Activity:
Print only the closing part of the entries. It starts at the line containing "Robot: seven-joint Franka" and includes the final line, exactly as written.

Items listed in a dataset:
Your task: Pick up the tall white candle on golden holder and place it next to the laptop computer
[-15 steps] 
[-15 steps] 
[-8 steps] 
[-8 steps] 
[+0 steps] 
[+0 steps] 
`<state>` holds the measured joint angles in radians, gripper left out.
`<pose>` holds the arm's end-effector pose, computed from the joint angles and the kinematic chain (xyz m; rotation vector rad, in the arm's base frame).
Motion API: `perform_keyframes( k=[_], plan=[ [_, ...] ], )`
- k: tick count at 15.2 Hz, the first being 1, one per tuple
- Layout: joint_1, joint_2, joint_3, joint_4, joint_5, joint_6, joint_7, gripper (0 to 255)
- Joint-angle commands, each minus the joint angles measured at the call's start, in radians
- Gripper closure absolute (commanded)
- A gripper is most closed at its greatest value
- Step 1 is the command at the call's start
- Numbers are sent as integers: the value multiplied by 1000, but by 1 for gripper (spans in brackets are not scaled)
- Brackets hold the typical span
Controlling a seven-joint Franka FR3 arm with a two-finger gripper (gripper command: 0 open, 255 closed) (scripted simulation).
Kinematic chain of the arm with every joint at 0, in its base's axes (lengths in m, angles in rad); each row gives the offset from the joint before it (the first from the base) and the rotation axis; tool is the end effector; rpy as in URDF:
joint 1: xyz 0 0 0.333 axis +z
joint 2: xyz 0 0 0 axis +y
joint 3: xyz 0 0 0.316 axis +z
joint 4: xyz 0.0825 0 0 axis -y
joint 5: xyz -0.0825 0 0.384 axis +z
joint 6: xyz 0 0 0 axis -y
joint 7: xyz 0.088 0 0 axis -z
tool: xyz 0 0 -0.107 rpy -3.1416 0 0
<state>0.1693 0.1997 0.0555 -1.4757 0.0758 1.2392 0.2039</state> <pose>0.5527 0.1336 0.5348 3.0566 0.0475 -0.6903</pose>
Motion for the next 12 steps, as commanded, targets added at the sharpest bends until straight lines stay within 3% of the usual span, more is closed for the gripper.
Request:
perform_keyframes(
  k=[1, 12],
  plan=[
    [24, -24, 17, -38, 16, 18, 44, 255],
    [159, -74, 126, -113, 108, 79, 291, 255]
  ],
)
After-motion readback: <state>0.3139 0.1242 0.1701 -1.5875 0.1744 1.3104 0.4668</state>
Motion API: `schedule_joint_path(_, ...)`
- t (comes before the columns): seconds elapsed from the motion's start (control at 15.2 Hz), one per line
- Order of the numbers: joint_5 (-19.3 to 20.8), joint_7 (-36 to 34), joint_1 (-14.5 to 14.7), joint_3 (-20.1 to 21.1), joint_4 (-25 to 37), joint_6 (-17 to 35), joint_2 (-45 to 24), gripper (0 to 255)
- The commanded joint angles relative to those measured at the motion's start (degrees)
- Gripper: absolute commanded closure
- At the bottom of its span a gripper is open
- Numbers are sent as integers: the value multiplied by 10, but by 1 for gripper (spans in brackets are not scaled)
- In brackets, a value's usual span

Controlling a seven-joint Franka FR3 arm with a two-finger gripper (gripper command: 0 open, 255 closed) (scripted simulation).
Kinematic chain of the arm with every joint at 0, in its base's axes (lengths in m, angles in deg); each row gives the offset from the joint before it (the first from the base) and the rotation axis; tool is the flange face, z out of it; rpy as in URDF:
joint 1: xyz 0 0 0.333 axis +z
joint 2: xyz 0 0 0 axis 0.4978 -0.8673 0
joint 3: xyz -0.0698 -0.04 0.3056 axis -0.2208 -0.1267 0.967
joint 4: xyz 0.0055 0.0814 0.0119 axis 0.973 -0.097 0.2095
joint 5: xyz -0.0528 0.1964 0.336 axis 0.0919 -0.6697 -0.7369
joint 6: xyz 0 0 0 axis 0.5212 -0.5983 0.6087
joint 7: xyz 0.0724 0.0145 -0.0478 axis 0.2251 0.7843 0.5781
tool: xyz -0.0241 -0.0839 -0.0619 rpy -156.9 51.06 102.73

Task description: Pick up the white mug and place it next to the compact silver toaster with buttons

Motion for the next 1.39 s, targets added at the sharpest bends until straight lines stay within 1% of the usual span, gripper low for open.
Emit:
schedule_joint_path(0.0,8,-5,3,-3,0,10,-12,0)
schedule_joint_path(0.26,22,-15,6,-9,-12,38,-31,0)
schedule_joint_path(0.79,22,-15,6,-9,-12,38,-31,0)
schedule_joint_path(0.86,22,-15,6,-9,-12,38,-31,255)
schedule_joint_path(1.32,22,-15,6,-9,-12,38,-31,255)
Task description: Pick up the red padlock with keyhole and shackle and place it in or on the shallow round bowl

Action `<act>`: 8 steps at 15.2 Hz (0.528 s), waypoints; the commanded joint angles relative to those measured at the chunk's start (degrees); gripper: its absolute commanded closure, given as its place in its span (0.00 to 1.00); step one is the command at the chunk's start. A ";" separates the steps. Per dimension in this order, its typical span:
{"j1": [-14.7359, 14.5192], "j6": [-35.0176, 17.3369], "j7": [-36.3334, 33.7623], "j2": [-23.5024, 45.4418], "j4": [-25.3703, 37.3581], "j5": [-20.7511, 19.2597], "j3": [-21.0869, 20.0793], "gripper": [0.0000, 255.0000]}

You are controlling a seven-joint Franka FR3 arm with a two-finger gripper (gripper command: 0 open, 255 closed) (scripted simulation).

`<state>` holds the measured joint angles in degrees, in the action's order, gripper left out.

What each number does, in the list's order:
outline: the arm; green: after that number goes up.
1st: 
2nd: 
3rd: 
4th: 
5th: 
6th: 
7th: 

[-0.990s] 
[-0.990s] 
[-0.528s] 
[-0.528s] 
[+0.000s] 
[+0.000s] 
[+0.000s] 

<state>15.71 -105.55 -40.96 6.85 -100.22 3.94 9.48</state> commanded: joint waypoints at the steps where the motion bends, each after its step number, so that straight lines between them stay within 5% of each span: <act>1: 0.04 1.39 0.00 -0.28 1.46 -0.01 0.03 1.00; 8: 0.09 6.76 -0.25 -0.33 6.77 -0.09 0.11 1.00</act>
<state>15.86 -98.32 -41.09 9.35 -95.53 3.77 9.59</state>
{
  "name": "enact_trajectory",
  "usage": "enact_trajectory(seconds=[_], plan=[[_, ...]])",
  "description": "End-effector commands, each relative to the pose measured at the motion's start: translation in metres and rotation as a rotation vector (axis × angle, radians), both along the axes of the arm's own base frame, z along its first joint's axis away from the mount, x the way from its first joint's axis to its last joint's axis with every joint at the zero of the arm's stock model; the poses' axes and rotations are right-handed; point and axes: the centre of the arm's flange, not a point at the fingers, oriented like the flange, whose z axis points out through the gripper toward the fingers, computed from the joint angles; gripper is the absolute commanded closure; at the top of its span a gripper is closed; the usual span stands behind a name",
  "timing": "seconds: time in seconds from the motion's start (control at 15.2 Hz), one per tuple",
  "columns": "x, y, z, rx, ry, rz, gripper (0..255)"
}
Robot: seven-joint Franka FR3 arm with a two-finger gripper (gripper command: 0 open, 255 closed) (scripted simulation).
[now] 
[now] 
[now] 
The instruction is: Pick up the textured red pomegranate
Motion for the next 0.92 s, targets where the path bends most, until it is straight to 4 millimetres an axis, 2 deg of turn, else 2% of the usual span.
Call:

Result of the task:
Robot: seven-joint Franka FR3 arm with a two-finger gripper (gripper command: 0 open, 255 closed) (scripted simulation).
[now] 
[now] 
[now] 
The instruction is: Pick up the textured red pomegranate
Motion for the next 0.92 s, targets where the path bends most, until it is straight to 4 millimetres an axis, 2 deg of turn, else 2% of the usual span.
Call:

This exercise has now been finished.